Me levanté. Hurgué a tientas entre los objetos amontonados en la repisa del lavabo. Encontré el paquete de algodón, me lavé la cara con un pedazo húmedo y fui a echarme en la cama…

Una falena batió las alas. No, era la cinta del ventilador. El zumbido cesó, recomenzó. Yo ya no veía ni siquiera la ventana, todo se confundía en la oscuridad. Un rayo luminoso, cayendo no sé de dónde, atravesó el espacio y se demoró ante mí. ¿Sobre la pared o en el cielo negro? Recordé cuánto me había asustado la víspera la mirada vacía de la noche; mi miedo me hizo sonreír. Ya no temía esa mirada. Ya no temía nada. Levanté la muñeca y consulté la corona de cifras fosforescentes. Una hora más y llegaría la aurora del día azul.
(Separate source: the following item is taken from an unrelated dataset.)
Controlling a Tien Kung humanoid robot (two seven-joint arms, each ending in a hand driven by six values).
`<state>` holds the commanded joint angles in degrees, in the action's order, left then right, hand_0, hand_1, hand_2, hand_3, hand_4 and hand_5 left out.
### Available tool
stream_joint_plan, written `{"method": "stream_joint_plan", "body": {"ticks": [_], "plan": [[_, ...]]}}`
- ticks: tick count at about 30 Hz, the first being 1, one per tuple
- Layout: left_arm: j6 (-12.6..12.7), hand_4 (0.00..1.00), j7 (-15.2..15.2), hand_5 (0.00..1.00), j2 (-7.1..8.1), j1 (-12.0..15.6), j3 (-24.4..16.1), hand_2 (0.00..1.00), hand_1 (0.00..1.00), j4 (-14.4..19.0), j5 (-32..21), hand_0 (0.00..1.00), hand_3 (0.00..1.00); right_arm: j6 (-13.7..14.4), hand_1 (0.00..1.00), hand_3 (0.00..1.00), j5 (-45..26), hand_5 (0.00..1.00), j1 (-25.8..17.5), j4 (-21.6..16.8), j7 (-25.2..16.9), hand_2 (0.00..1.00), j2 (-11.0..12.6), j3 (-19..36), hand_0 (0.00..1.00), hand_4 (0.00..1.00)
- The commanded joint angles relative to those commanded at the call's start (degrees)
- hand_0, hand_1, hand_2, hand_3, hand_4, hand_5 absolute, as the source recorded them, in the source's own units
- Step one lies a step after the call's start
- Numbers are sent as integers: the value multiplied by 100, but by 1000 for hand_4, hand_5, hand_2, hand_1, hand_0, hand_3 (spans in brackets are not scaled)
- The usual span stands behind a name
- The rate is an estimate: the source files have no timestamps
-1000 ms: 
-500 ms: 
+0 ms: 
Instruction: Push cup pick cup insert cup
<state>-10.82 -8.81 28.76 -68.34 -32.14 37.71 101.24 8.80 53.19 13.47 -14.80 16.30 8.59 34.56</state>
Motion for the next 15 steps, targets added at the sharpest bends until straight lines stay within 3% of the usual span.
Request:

Respiré hondo; saboreaba la oscuridad. Estaba vacío, liberado de todo pensamiento.

Al moverme, sentí contra mi cadera la forma plana del magnetófono. Gibarían… una voz inmortalizada en bobinas de alambre. Me había olvidado de resucitarlo, de escucharlo, única cosa que ahora podía hacer por él. Metí la mano en el bolsillo y saqué el magnetófono. Quería esconderlo debajo de la cama.

Oí un crujido y la puerta se abrió.

—¿Kris? — Una voz inquieta susurraba mi nombre. — Kris, ¿estás aquí? Hay tanta oscuridad…

Respondí:

— Sí, estoy aquí, ven, no tengas miedo.